How Did Orrin Hatch Become the Savior of the Democratic Party?

How Did Orrin Hatch Become the Savior of the Democratic Party?

hatchHow Did Orrin Hatch Become the Savior of the Democratic Party?
by George Payne

Just to paint a picture of how dismal the political landscape appears to liberal Democrats, there are no good options after Trump is impeached. And make so mistake about it, liberal Democrats want Trump impeached in the worst way. They will literally take anyone right now besides Trump and his family.

That means anyone. It means the vacuous and complicit Mike Pence. It means the shallow and flimsy Paul Ryan. It means the corrupt Rex Tillerson. It even means the Secretary of Treasury Steven Mnuchin. Democrats will take any of these characters, just as long as it means Trump is dethroned from his perch.
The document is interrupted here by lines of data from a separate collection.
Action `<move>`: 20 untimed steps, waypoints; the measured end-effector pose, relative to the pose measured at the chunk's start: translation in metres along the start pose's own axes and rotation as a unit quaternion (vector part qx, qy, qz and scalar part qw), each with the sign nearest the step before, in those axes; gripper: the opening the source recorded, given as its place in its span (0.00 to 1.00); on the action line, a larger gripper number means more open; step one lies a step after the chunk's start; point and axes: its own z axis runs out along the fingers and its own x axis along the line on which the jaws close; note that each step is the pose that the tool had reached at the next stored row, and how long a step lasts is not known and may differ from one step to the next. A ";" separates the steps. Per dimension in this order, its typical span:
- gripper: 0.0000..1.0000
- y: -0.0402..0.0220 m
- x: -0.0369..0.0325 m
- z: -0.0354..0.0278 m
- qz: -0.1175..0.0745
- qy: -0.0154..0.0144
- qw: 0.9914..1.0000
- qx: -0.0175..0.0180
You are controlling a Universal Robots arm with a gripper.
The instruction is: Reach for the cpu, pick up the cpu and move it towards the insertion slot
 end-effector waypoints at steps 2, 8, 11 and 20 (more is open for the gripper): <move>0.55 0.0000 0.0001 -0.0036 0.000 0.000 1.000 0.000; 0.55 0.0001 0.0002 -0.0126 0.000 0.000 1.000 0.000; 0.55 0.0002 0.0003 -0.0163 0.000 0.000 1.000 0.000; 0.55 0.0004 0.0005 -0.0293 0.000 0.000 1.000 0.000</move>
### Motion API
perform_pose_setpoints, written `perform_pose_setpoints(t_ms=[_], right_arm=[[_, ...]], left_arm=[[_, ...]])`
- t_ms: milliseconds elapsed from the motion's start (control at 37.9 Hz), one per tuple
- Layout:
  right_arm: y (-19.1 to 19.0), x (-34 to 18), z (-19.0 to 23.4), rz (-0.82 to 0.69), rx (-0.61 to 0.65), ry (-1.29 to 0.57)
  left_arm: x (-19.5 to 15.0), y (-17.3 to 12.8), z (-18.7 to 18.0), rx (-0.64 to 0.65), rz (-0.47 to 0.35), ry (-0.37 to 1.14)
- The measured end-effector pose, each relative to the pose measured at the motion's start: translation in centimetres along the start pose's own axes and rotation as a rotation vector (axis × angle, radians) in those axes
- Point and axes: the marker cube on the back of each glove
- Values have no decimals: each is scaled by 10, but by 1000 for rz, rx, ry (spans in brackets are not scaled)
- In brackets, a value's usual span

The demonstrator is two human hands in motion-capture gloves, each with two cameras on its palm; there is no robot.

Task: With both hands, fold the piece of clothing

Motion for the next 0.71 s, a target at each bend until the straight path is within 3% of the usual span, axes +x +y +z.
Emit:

After Mnuchin, the line of succession gets even more bizarre and incompetent by liberal definitions. “Mad dog” James Mattis as Commander in Chief? Jeff Sessions as President of the Confederate States? Ryan Zinke? Sonny Perdue? These are all laughably incapable presidents, yet they are all more desirable than Trump.

The bottom of the list is even worst, yet Wilbur Ross at Commerce, Alexander Acosta of Labor, Tom Price, and Ben Carson are all preferable. That is how bad it looks right now if you are a Democrat seeking impeachment.

Somehow the line of succession goes lower. It goes all the way down to Rick Perry and Besty DeVos. The last possible rank in the line of succession is held by the one man who could probably do the job: that’s the Secretary of Homeland Security John Kelly. (Secretary of Transportation Elaine Chao isn’t eligible since she was born in Taipei, Taiwan, and is therefore not a US-born citizen.)

Practically speaking, if the Democrats do choose to remain within the confines of Constitutional guidelines concerning succession, the real hope is not way at the bottom with the likes of Rick Perry and John Kelly. The better choice would be way up at top at number four with Senate President Pro Tempore Orrin Hatch. Again, this is a sign of how bad the landscape is for Democrats seeking impeachment, yet it is a way out of the Trump nightmare that has at the very least a coherent strategy.

Orrin Hatch has been in office since 1977. Hatch is the most senior Republican Senator, and the second most senior Senator overall, after Patrick Leahy of Vermont. He has served in government for 40 years, which makes him the longest serving Republican Senator in U.S. history. From 1993 to 2005, he served as the chairman of the Senate Judiciary Committee, as chairman of the Health, Education, Labor and Pensions Committee, and on the Board for the US Holocaust Memorial Museum.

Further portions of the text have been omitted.